» **ACTION ITEM**
Once you find the line with "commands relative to" in the data that follows, repeat it and every line after it exactly, through the line with "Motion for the".

DATA BELOW Block Start

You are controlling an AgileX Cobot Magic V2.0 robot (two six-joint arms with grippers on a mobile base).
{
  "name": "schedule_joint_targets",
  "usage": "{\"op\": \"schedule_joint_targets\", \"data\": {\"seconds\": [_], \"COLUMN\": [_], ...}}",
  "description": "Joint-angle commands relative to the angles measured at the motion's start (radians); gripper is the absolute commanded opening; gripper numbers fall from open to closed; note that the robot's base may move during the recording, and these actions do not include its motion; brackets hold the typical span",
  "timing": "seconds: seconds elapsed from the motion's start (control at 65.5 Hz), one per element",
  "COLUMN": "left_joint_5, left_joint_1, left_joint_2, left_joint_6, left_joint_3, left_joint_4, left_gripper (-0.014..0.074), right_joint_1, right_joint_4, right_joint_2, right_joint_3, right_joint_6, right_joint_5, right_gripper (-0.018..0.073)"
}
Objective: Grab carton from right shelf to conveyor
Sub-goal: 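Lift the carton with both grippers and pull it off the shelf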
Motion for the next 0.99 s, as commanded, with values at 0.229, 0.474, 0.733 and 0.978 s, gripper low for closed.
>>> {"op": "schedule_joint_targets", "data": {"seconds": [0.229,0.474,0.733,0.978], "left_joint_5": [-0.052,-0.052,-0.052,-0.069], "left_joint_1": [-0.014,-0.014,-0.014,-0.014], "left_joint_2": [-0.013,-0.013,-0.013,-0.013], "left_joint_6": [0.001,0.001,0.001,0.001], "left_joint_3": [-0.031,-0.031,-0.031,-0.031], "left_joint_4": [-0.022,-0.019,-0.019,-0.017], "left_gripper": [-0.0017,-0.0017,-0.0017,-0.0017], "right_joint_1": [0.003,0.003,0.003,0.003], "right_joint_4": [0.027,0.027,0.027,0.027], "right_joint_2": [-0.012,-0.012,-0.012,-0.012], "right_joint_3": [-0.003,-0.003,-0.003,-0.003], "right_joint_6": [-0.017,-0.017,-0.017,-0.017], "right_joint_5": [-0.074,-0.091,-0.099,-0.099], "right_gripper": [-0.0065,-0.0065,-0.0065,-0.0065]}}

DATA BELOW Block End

» **TASK ANSWER**
  "description": "Joint-angle commands relative to the angles measured at the motion's start (radians); gripper is the absolute commanded opening; gripper numbers fall from open to closed; note that the robot's base may move during the recording, and these actions do not include its motion; brackets hold the typical span",
  "timing": "seconds: seconds elapsed from the motion's start (control at 65.5 Hz), one per element",
  "COLUMN": "left_joint_5, left_joint_1, left_joint_2, left_joint_6, left_joint_3, left_joint_4, left_gripper (-0.014..0.074), right_joint_1, right_joint_4, right_joint_2, right_joint_3, right_joint_6, right_joint_5, right_gripper (-0.018..0.073)"
}
Objective: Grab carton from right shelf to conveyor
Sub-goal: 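Lift the carton with both grippers and pull it off the shelf
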Motion for the next 0.99 s, as commanded, with values at 0.229, 0.474, 0.733 and 0.978 s, gripper low for closed.

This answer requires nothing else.